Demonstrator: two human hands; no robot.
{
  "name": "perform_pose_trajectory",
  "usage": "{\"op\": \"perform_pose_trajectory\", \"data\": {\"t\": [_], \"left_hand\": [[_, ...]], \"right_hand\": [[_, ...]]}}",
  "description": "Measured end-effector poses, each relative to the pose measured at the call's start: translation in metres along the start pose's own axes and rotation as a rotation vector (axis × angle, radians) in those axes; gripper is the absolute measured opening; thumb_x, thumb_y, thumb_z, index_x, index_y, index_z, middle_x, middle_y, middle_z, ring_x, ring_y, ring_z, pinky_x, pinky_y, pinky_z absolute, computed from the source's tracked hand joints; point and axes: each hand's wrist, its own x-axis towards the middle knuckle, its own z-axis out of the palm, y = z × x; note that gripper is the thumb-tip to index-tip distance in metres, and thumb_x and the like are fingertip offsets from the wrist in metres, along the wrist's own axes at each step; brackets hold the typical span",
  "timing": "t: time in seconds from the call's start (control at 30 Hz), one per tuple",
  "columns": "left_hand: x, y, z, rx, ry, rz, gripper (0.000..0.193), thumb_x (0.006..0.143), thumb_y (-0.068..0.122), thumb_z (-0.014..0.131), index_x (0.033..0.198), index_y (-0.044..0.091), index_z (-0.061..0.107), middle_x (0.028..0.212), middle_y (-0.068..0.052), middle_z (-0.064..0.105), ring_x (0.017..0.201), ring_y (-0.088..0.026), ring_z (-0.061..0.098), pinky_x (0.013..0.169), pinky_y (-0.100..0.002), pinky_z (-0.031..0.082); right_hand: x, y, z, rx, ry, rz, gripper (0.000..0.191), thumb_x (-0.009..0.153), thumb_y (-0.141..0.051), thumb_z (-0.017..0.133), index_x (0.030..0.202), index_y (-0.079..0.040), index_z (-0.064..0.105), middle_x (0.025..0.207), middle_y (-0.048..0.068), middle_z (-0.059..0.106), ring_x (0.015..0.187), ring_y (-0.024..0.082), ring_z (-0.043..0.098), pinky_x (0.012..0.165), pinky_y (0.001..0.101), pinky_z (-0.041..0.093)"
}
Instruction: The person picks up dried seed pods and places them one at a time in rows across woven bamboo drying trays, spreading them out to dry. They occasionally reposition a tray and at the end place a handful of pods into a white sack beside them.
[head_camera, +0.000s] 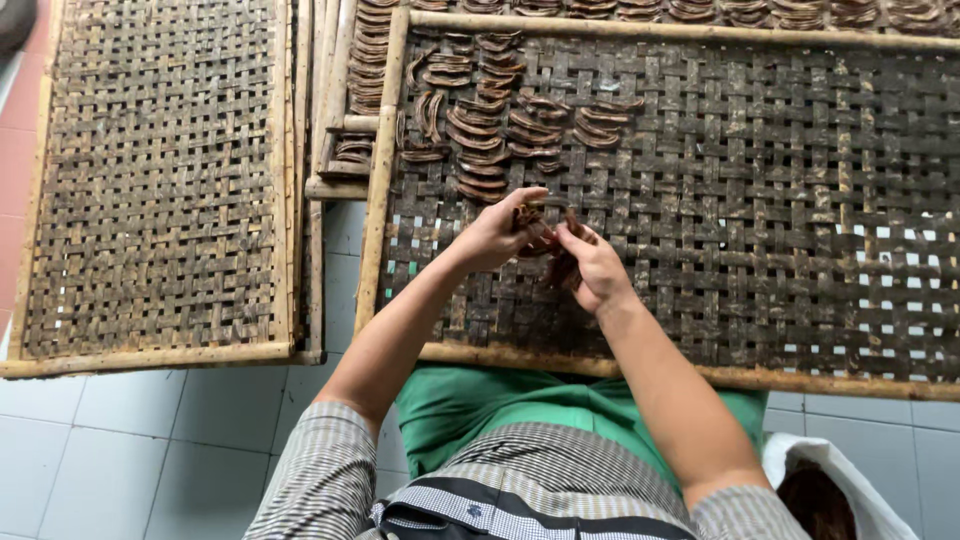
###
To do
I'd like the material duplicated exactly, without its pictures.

Expected answer
Demonstrator: two human hands; no robot.
{
  "name": "perform_pose_trajectory",
  "usage": "{\"op\": \"perform_pose_trajectory\", \"data\": {\"t\": [_], \"left_hand\": [[_, ...]], \"right_hand\": [[_, ...]]}}",
  "description": "Measured end-effector poses, each relative to the pose measured at the call's start: translation in metres along the start pose's own axes and rotation as a rotation vector (axis × angle, radians) in those axes; gripper is the absolute measured opening; thumb_x, thumb_y, thumb_z, index_x, index_y, index_z, middle_x, middle_y, middle_z, ring_x, ring_y, ring_z, pinky_x, pinky_y, pinky_z absolute, computed from the source's tracked hand joints; point and axes: each hand's wrist, its own x-axis towards the middle knuckle, its own z-axis out of the palm, y = z × x; note that gripper is the thumb-tip to index-tip distance in metres, and thumb_x and the like are fingertip offsets from the wrist in metres, along the wrist's own axes at each step; brackets hold the typical span",
  "timing": "t: time in seconds from the call's start (control at 30 Hz), one per tuple",
  "columns": "left_hand: x, y, z, rx, ry, rz, gripper (0.000..0.193), thumb_x (0.006..0.143), thumb_y (-0.068..0.122), thumb_z (-0.014..0.131), index_x (0.033..0.198), index_y (-0.044..0.091), index_z (-0.061..0.107), middle_x (0.028..0.212), middle_y (-0.068..0.052), middle_z (-0.064..0.105), ring_x (0.017..0.201), ring_y (-0.088..0.026), ring_z (-0.061..0.098), pinky_x (0.013..0.169), pinky_y (-0.100..0.002), pinky_z (-0.031..0.082); right_hand: x, y, z, rx, ry, rz, gripper (0.000..0.191), thumb_x (-0.009..0.153), thumb_y (-0.141..0.051), thumb_z (-0.017..0.133), index_x (0.030..0.202), index_y (-0.079..0.040), index_z (-0.064..0.105), middle_x (0.025..0.207), middle_y (-0.048..0.068), middle_z (-0.059..0.106), ring_x (0.015..0.187), ring_y (-0.024..0.082), ring_z (-0.043..0.098), pinky_x (0.012..0.165), pinky_y (0.001..0.101), pinky_z (-0.041..0.093)"
}
Instruction: The person picks up dried seed pods and places them one at a time in rows across woven bamboo drying trays, spreading them out to dry. They occasionally reposition a tray and at the end place a handful of pods into a white sack beside them.
[head_camera, +0.000s] 

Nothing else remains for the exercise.